[Opening Records for this task section]

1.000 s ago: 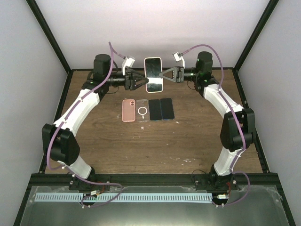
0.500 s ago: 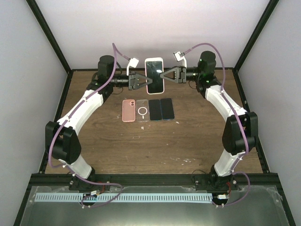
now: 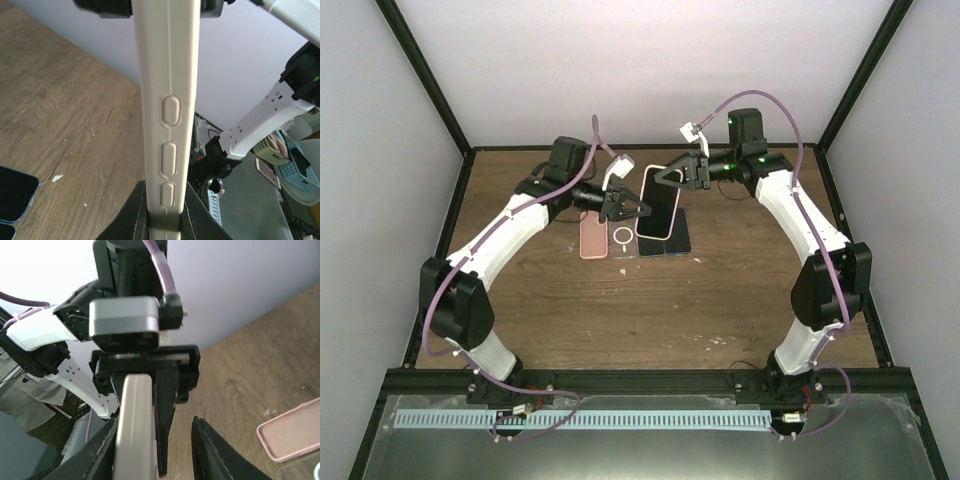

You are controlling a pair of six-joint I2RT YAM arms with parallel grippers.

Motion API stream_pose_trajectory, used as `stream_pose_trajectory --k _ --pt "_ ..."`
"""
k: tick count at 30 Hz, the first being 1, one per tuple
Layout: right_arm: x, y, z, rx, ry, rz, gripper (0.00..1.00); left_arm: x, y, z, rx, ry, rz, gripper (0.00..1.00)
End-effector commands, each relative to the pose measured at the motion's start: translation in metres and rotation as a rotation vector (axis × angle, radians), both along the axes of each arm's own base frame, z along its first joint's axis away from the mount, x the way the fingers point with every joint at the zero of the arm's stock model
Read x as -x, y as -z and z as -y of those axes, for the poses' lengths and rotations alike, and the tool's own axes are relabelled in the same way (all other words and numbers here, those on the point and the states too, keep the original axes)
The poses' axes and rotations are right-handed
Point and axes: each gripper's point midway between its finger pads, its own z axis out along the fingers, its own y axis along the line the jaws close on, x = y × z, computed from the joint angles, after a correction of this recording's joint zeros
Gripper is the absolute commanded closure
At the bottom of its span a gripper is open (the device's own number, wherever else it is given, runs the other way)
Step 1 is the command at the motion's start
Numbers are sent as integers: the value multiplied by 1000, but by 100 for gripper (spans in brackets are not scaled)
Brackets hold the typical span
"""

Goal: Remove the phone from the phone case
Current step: Pick up the phone at the center of the board.

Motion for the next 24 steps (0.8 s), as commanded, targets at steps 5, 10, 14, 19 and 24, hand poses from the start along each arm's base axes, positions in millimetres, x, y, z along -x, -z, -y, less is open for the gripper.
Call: stream_pose_trajectory --k 5,10,14,19,24 --pt "17 15 0 49 -31 4 76 4 -16 -2 38 44 79 100" --pt "19 11 1 41 -42 1 99 1 -13 -7 18 27 73 82" --pt "15 -4 3 11 -39 -9 99 3 -3 -21 -3 7 72 63" --pt "9 -17 6 -16 -32 -15 99 18 12 -34 -26 10 64 58" --pt "7 -18 5 -26 -45 -45 99 22 22 -37 -42 -14 42 57"
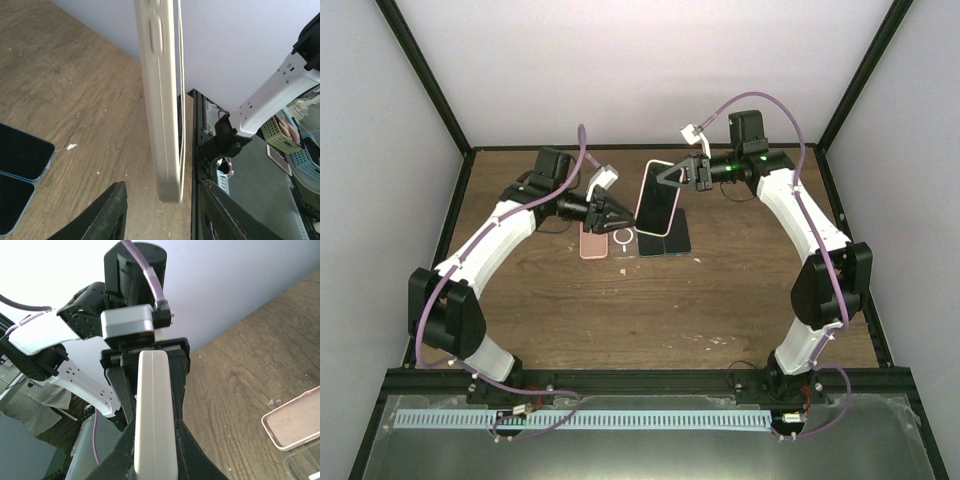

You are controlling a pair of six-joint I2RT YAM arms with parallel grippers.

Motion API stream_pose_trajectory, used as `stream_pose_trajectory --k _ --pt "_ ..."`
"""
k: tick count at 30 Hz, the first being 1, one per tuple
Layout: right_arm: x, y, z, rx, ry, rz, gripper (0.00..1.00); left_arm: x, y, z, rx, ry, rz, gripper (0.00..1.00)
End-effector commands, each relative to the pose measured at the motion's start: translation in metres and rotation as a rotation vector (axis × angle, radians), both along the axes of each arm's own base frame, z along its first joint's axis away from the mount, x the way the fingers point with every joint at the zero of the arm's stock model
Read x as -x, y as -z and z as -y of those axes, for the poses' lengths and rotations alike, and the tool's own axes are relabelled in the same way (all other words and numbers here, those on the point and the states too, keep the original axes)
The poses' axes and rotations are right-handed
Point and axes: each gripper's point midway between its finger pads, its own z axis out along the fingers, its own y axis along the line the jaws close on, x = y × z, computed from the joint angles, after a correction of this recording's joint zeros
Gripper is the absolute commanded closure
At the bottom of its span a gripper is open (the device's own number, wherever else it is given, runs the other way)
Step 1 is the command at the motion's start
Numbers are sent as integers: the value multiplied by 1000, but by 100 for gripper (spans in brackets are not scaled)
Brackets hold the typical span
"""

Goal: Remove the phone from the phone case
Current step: Pick up the phone at the center of the board, then remove the phone case from the phone.

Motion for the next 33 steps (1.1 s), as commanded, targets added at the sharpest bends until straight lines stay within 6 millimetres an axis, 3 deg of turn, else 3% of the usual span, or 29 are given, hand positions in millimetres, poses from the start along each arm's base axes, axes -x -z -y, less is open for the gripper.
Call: stream_pose_trajectory --k 1,6,16,26,33 --pt "3 -27 1 -58 -49 16 99 9 0 -2 10 7 16 57" --pt "2 -28 0 -64 -59 4 99 3 2 0 6 -13 17 56" --pt "24 -36 1 -118 -184 -62 99 -20 20 -7 -33 -92 20 64" --pt "57 -66 3 -173 -364 -116 99 -53 45 -19 -66 -168 63 67" --pt "66 -83 5 -183 -402 -112 99 -80 69 -29 -102 -276 100 66"
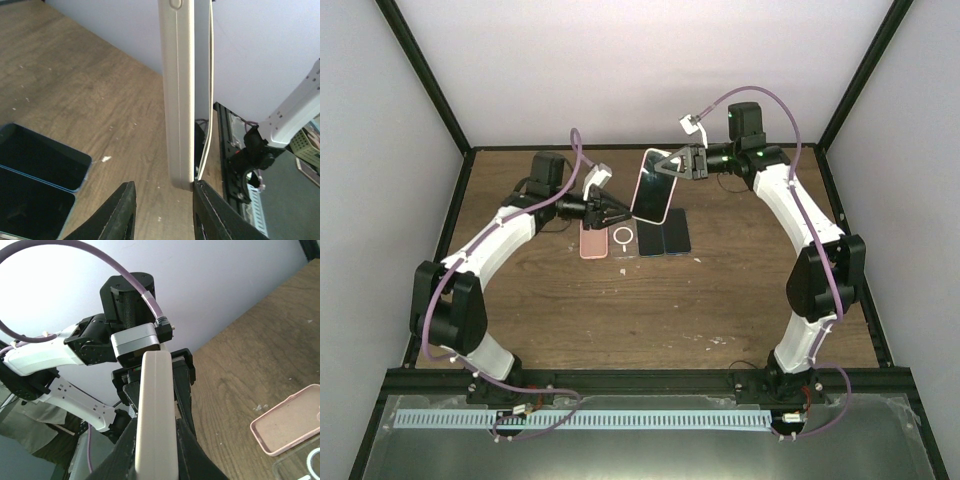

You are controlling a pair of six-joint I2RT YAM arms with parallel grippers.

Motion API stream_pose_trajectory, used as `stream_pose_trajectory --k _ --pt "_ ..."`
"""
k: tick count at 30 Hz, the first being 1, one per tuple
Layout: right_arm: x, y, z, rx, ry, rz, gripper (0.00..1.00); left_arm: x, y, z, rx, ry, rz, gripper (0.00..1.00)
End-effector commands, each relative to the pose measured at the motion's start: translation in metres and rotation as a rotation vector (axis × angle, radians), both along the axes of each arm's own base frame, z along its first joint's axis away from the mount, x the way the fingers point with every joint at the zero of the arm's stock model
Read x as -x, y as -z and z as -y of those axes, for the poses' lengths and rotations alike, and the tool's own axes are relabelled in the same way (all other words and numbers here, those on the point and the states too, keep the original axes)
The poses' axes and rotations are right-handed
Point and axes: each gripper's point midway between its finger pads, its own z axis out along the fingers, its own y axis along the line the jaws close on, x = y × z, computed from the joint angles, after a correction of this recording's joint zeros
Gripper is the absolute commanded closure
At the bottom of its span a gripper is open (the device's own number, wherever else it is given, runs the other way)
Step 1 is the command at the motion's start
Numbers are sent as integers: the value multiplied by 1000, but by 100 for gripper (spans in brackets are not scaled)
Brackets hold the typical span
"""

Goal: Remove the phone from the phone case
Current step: Remove the phone case from the phone.

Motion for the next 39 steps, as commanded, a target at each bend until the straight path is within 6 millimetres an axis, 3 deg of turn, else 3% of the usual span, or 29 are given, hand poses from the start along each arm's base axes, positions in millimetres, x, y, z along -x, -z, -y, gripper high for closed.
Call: stream_pose_trajectory --k 1,5,12,14,19,24,28,39 --pt "88 -81 13 -193 -436 -63 99 -49 49 -21 -119 -205 16 66" --pt "90 -83 14 -196 -443 -63 99 -56 56 -29 -120 -236 10 64" --pt "90 -86 13 -193 -432 -40 99 -49 43 -34 -120 -235 40 59" --pt "84 -85 12 -183 -401 -24 99 -34 23 -33 -56 -183 39 56" --pt "62 -80 14 -157 -300 24 99 25 -40 -28 103 -31 64 43" --pt "60 -76 10 -152 -291 33 99 55 -66 -19 148 9 43 40" --pt "67 -75 7 -157 -311 42 99 52 -70 -10 155 -16 11 41" --pt "76 -79 6 -166 -339 53 99 49 -54 5 145 -5 -59 46"
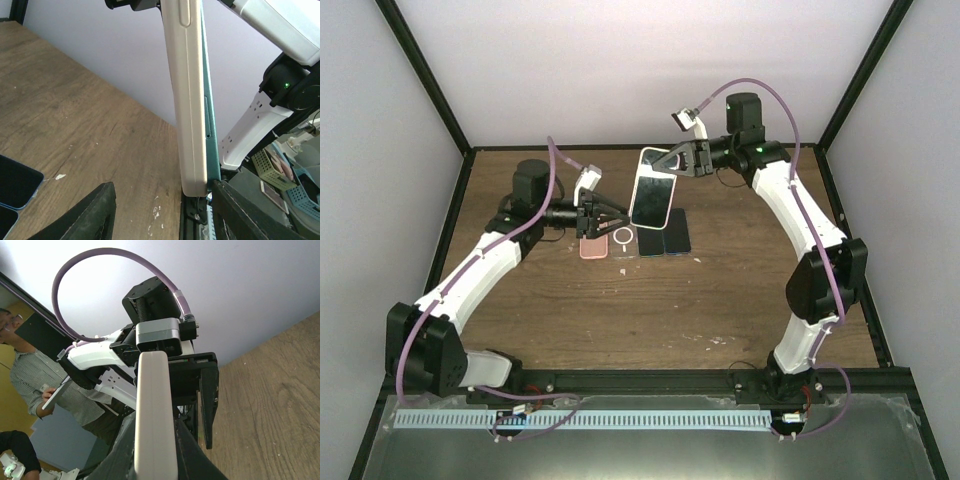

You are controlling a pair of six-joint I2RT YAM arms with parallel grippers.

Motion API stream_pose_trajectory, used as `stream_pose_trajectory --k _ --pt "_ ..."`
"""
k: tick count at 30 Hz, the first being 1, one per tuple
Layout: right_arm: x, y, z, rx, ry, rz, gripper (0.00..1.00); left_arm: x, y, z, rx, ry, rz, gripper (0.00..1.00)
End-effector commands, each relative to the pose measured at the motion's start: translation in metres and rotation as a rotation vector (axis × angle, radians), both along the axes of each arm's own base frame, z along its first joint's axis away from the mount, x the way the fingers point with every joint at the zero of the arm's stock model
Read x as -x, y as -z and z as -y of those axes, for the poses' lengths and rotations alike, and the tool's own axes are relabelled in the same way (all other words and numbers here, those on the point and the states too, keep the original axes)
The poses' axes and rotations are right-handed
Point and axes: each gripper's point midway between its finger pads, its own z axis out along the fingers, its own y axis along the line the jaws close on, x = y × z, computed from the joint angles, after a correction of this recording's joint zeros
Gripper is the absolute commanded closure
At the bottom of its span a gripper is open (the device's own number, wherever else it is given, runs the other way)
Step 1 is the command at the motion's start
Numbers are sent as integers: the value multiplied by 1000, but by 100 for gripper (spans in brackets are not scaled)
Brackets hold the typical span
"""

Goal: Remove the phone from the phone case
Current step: Remove the phone case from the phone.

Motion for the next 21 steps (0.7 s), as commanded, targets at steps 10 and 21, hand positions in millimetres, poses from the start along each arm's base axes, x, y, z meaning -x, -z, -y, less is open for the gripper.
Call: stream_pose_trajectory --k 10,21 --pt "58 -46 15 -120 -246 79 99 -31 39 6 -72 -102 -51 57" --pt "52 -19 1 -111 -169 84 99 -47 -3 21 2 -64 34 61"
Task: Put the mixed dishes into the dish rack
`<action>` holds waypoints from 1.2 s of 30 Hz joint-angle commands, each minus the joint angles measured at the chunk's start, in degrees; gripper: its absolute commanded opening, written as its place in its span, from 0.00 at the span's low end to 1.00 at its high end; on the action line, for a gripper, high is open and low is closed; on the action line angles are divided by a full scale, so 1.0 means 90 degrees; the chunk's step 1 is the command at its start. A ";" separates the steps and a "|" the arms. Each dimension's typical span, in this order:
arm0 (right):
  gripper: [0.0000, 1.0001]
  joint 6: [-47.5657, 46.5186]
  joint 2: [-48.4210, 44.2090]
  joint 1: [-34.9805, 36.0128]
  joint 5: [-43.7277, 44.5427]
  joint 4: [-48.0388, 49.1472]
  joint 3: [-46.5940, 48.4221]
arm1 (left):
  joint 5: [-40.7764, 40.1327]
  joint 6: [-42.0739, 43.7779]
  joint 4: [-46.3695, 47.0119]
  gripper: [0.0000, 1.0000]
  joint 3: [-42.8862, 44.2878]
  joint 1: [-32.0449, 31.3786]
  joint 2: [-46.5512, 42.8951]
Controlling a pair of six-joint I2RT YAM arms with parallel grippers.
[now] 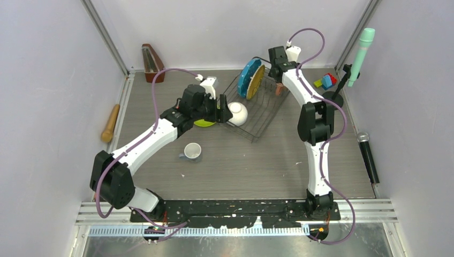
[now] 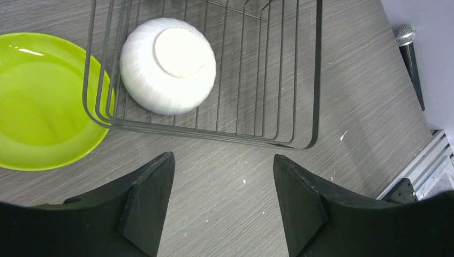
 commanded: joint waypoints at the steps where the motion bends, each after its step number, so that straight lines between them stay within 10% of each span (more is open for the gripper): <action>1: 0.00 0.0317 -0.0145 -0.0140 -0.0204 0.0213 -0.0032 | 0.0113 0.0121 0.0022 0.70 -0.0018 -0.0022 -0.0238; 36: 0.00 0.1832 0.1169 -0.0943 -0.2879 -0.2447 0.2508 | 0.0248 0.0053 -0.0067 0.71 -0.0018 -0.0017 -0.0261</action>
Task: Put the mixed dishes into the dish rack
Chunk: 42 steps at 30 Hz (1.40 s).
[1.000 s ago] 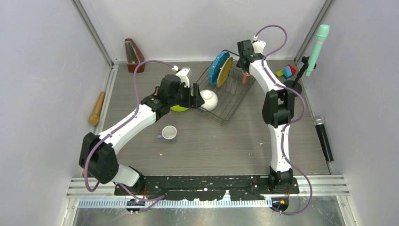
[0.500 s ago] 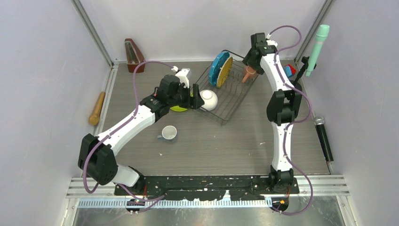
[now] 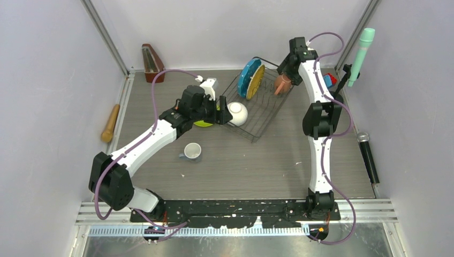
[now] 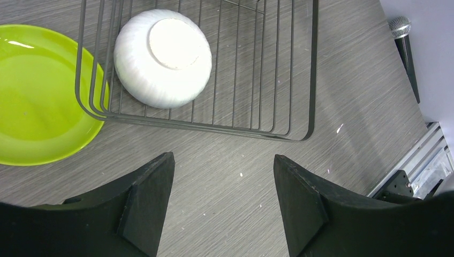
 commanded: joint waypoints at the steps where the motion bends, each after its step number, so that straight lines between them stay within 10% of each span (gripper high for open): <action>1: 0.00 0.0486 0.0334 -0.0022 -0.0108 -0.0011 0.0167 | 0.0121 0.0057 0.0027 0.71 0.0057 -0.0025 -0.0162; 9: 0.68 0.0221 0.0187 0.0040 0.0365 0.0082 0.0122 | 0.0129 0.0077 -0.0012 0.71 0.0156 -0.0016 -0.0034; 16: 0.99 0.0011 -0.0289 0.0149 0.0730 0.0222 0.0024 | 0.0167 0.0058 -0.0034 0.71 0.0242 -0.0027 0.0020; 32: 0.98 -0.0815 -0.1309 0.0277 0.1318 0.0147 -0.0167 | 0.0078 0.0116 -0.0149 0.71 0.0292 -0.0033 0.0020; 38: 0.71 -0.1245 -0.1765 0.0378 0.0841 0.0226 -0.0758 | 0.0094 0.0068 -0.0158 0.71 0.0263 -0.0027 0.0012; 42: 0.30 -0.1147 -0.2029 0.0402 0.0592 0.0400 -0.1375 | 0.0101 0.0067 -0.0176 0.71 0.0263 -0.0027 0.0000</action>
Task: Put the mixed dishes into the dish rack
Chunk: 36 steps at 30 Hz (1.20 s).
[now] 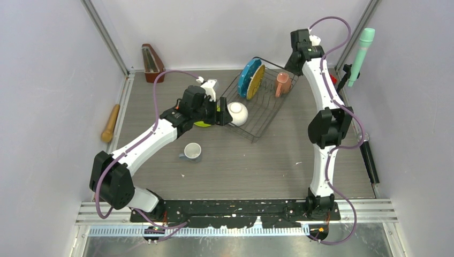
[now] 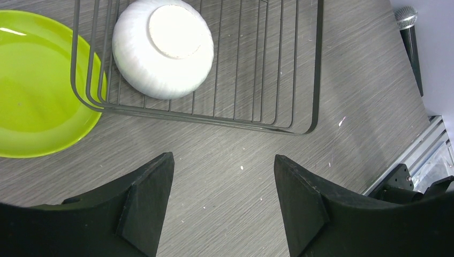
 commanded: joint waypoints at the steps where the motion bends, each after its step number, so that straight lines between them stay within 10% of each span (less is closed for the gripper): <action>1: 0.20 -0.0016 -0.0451 0.0093 -0.0373 0.0190 -0.0534 | 0.0037 0.0065 0.0018 0.71 0.0211 -0.0026 -0.0075; 21: 0.02 0.0337 0.0777 -0.0041 -0.0402 0.0630 0.0197 | -0.0002 0.0146 -0.0071 0.72 0.0205 -0.0024 -0.0014; 36: 0.09 0.0308 0.0738 -0.0280 0.0001 0.0985 0.0143 | -0.0164 0.0199 -0.0229 0.72 0.0323 -0.0026 0.0085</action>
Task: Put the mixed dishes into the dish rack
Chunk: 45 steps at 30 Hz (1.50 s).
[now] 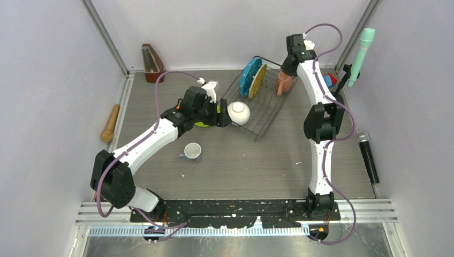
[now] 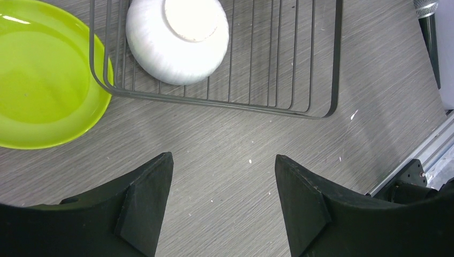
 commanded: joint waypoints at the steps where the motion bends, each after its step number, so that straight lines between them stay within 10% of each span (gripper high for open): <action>1: 0.11 -0.0064 -0.0115 -0.0181 0.0210 0.0320 0.0027 | -0.0159 0.0060 -0.0058 0.73 0.0330 -0.0021 0.0021; 13: 0.47 -0.0095 -0.1765 0.0076 0.0190 0.0291 -0.0857 | -0.1052 0.0252 -0.1032 0.79 0.0455 0.0371 -0.0522; 28: 0.99 0.1147 -0.4644 0.0716 0.0089 0.1556 -0.5543 | -0.2374 -0.0704 -0.1379 1.00 -0.0269 0.1133 -0.1549; 40: 0.98 0.1294 -0.4890 0.0804 0.0159 0.1733 -0.6421 | -0.2829 -0.0839 -0.2264 1.00 -0.0383 0.1280 -0.1991; 45: 0.81 0.1347 -0.4701 0.0804 0.0195 0.1724 -0.6418 | -0.2732 -0.0870 -0.2291 1.00 -0.0436 0.1280 -0.2156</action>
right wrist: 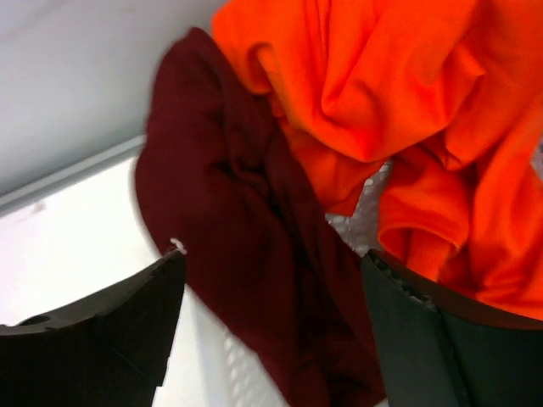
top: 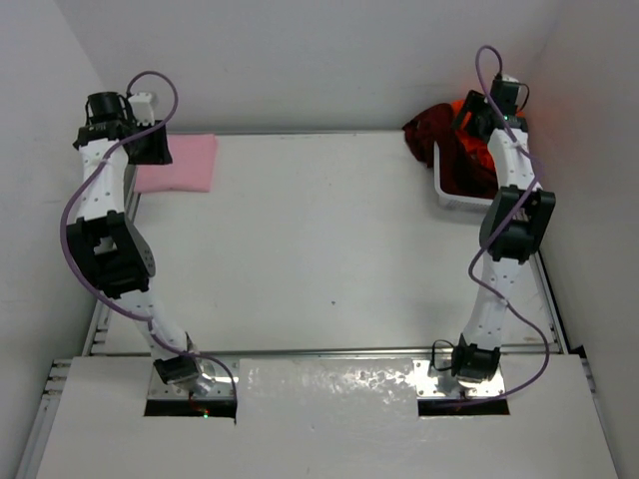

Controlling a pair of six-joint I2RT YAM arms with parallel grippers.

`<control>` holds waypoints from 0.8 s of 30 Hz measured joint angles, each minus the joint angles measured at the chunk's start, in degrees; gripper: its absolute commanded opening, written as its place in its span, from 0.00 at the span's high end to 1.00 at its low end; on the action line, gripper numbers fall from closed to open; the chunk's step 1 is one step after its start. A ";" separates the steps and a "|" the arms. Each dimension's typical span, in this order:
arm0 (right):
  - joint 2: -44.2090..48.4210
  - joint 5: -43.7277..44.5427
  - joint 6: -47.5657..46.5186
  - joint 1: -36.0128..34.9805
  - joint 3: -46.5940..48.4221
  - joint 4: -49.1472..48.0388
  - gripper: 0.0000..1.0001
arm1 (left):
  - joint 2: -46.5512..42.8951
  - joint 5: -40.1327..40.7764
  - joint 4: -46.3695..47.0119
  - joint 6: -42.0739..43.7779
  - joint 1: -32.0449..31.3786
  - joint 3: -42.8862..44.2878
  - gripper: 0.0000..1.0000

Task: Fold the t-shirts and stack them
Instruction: Put the neatly folded tshirt into the corner of the board with the left arm, then grab crumpled tshirt from bin with the right arm

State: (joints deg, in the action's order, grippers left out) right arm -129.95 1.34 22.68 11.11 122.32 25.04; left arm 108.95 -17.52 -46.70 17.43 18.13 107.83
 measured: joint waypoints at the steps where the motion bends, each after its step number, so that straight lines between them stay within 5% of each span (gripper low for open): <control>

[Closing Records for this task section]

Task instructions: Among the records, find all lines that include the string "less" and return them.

Solution to this task:
Motion for the next 24 steps (0.8 s), as commanded, targets at steps 5, 10, 14, 19 and 24, hand poses from the start along each arm's base axes, positions in millimetres, x, y, z along -x, -z, -y, less is open for the gripper.
Motion for the next 33 steps (1.1 s), as commanded, targets added at the sharpest bends until straight lines stay within 6 millimetres an axis, 3 deg of turn, else 3% of the usual span, or 29 are given, hand positions in millimetres, poses from the start along each arm's base axes, axes -x -z -y, less is open for the gripper.
Motion for the next 21 steps (0.7 s), as commanded, targets at steps 10 and 21, hand positions in millimetres, poses from the start along each arm's base axes, x, y, z meaning -x, -z, -y, less is open for the gripper.
 commanded: joint waypoints at the steps where the motion bends, each after its step number, so that straight lines between them stay within 10% of each span (less is closed for the gripper): <action>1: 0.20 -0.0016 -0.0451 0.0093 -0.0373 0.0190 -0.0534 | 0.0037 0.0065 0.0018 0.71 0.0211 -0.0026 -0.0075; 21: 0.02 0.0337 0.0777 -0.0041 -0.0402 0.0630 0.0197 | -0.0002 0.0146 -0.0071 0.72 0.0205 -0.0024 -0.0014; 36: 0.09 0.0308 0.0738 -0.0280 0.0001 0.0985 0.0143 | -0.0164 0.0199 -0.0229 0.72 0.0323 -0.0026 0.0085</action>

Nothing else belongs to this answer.